Sul piano della tutela penale, l’art. 656 c.p. stabilisce, inoltre, che “chiunque pubblica o diffonde notizie false, esagerate, tendenziose, per le quali possa essere turbato l’ordine pubblico, è punito, se il fatto non costituisce un più grave reato, con l’arresto fino a tre mesi o con l’ammenda fino a euro 309”, principio richiamato altresì dall’art. 265 c.p., che disciplina il reato di “Disfattismo politico”, tuttavia valido solo in tempo di guerra.
L’art. 658 c.p., disciplinando il reato di “Procurato allarme presso le Autorità”, sancisce che “chiunque, annunziando disastri, infortuni o pericoli inesistenti, suscita allarme presso l’Autorità, o presso enti o persone che esercitano un pubblico servizio, è punito con l’arresto fino a sei mesi o con l’ammenda da euro 10 a euro 516”.

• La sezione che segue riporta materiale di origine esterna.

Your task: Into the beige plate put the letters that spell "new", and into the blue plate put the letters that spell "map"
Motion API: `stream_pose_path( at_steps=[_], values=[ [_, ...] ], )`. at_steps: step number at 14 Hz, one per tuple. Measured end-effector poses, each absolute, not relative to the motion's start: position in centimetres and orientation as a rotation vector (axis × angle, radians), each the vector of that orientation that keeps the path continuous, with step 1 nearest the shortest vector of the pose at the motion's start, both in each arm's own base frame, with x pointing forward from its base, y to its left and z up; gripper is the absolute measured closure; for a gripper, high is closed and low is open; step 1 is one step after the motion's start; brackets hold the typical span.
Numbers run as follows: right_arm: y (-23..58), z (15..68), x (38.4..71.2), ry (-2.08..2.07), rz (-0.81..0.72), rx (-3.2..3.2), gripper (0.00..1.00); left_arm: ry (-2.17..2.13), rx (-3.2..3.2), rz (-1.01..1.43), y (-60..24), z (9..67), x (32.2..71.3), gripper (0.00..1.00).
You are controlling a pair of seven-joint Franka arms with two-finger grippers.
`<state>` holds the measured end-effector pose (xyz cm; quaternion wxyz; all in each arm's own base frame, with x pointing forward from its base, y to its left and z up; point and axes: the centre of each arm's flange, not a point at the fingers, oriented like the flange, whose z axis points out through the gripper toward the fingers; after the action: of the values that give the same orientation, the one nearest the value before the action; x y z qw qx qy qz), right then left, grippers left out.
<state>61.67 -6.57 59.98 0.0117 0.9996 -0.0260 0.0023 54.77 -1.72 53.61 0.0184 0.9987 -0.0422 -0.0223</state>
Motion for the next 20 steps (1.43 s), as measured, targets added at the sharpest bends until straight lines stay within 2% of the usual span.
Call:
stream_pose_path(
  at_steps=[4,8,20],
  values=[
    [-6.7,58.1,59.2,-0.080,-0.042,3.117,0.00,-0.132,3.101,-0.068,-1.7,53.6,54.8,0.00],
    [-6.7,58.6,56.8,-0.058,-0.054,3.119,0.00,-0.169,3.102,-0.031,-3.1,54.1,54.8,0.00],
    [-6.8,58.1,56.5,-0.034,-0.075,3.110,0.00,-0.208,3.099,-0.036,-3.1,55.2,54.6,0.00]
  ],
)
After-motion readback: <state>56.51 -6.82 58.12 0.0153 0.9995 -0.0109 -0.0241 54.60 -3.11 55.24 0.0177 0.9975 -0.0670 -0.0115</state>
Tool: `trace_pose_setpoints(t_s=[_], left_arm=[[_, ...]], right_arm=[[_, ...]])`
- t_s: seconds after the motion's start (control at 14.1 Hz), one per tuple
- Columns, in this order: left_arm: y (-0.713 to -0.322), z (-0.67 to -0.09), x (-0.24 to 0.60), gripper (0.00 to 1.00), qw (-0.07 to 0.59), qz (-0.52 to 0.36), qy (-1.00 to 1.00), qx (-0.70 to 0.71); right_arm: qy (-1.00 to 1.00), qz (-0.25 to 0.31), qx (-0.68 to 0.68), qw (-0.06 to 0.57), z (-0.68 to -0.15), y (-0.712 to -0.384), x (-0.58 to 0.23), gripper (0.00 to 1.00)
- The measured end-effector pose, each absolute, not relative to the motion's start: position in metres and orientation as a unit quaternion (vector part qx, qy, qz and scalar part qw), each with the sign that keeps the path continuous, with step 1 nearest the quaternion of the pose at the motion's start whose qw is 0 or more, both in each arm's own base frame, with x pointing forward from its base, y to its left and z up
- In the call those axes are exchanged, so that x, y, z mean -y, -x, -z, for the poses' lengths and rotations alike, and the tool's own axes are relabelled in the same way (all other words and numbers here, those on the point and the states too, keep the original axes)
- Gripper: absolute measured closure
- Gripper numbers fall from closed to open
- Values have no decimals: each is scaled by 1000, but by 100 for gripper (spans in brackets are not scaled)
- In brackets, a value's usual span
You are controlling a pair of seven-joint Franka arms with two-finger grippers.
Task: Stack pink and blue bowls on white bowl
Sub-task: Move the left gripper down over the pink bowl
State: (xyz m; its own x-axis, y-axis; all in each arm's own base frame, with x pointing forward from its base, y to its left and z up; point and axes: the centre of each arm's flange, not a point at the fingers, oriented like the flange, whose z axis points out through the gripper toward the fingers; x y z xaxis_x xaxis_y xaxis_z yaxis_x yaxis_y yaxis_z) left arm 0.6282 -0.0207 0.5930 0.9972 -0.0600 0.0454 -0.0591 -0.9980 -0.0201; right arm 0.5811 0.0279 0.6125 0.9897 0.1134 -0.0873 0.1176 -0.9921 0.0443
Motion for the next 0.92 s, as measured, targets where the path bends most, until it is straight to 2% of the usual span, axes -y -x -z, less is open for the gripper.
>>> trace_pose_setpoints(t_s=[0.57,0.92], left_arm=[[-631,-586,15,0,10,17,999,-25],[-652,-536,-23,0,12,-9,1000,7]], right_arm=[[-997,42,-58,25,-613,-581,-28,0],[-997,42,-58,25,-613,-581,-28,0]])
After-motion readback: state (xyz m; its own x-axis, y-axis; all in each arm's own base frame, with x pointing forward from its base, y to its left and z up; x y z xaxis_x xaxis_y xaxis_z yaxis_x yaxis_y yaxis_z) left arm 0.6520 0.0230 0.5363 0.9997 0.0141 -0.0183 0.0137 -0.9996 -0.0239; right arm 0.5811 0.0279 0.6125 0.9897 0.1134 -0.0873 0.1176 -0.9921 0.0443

Secondo il nostro Ordinamento, pertanto, la libertà di informazione trova il suo limite, oltre che nel caso di manifestazioni contrarie al buon costume (c.d. limite espresso), anche qualora la circolazione di notizie false o inesistenti, relativamente ad argomenti di massima importanza e rilevanza sociale, sia idonea a creare turbamento dell’ordine pubblico e a suscitare allarme presso le Autorità (si parla, in tal caso, dei c.d. limiti impliciti, tra cui rientrano altresì la tutela della riservatezza, dell’onore e della reputazione, la sicurezza nazionale, il dovere di garantire il funzionamento della giustizia), mentre non è punibile penalmente chi diffonde, volontariamente o meno, notizie false qualora queste siano insuscettibili di arrecare un danno effettivo alla collettività.
Tali principi, del resto, trovano riscontro anche a livello sovranazionale; pensiamo, ad esempio, all’art. 10 della Convenzione Europea per la salvaguardia dei diritti dell’uomo e delle libertà fondamentali, secondo il quale “ogni persona ha diritto alla libertà d’espressione. Tale diritto include la libertà d’opinione e la libertà di ricevere o di comunicare informazioni o idee senza che vi possa essere ingerenza da parte delle autorità pubbliche e senza considerazione di frontiera”.
Nel secondo comma, tuttavia, viene specificato come “l’esercizio di queste libertà, poiché comporta doveri e responsabilità, può essere sottoposto alle formalità, condizioni, restrizioni o sanzioni che sono previste dalla legge e che costituiscono misure necessarie, in una società democratica, per la sicurezza nazionale, per l’integrità territoriale o per la pubblica sicurezza, per la difesa dell’ordine e per la prevenzione dei reati, per la protezione della salute o della morale, per la protezione della reputazione o dei diritti altrui, per impedire la divulgazione di informazioni riservate o per garantire l’autorità e l’imparzialità del potere giudiziario”, precisando altresì che gli Stati hanno la facoltà di sottoporre a un regime di autorizzazione le imprese di radiodiffusione, di cinema o di televisione.
Per ciò che concerne la libertà di informazione in rete, nel corso degli anni è stato coniato un nuovo termine per descrivere le notizie false che circolano soprattutto nei social network, ossia le c.d. “Bufale”, a cui hanno spesso fatto da contraltare diversi siti ideati proprio allo scopo di verificare l’attendibilità delle fonti e procedere ad una corretta contro-informazione.
E’ del mese di luglio 2020, inoltre, la notizia dell’approvazione, da parte della Camera dei deputati, della proposta di legge ordinaria concernente la “istituzione di una Commissione parlamentare di inchiesta sulla diffusione intenzionale e massiva di informazioni false attraverso la rete internet e sul diritto all’informazione e alla libera formazione dell’opinione pubblica”, presentata nell’ agosto 2018 dal deputato del PD Emanuele Fiano.
La tematica è rimessa al vaglio del Senato, ma sul fronte della lotta alle fake news, qualcosa si sta muovendo.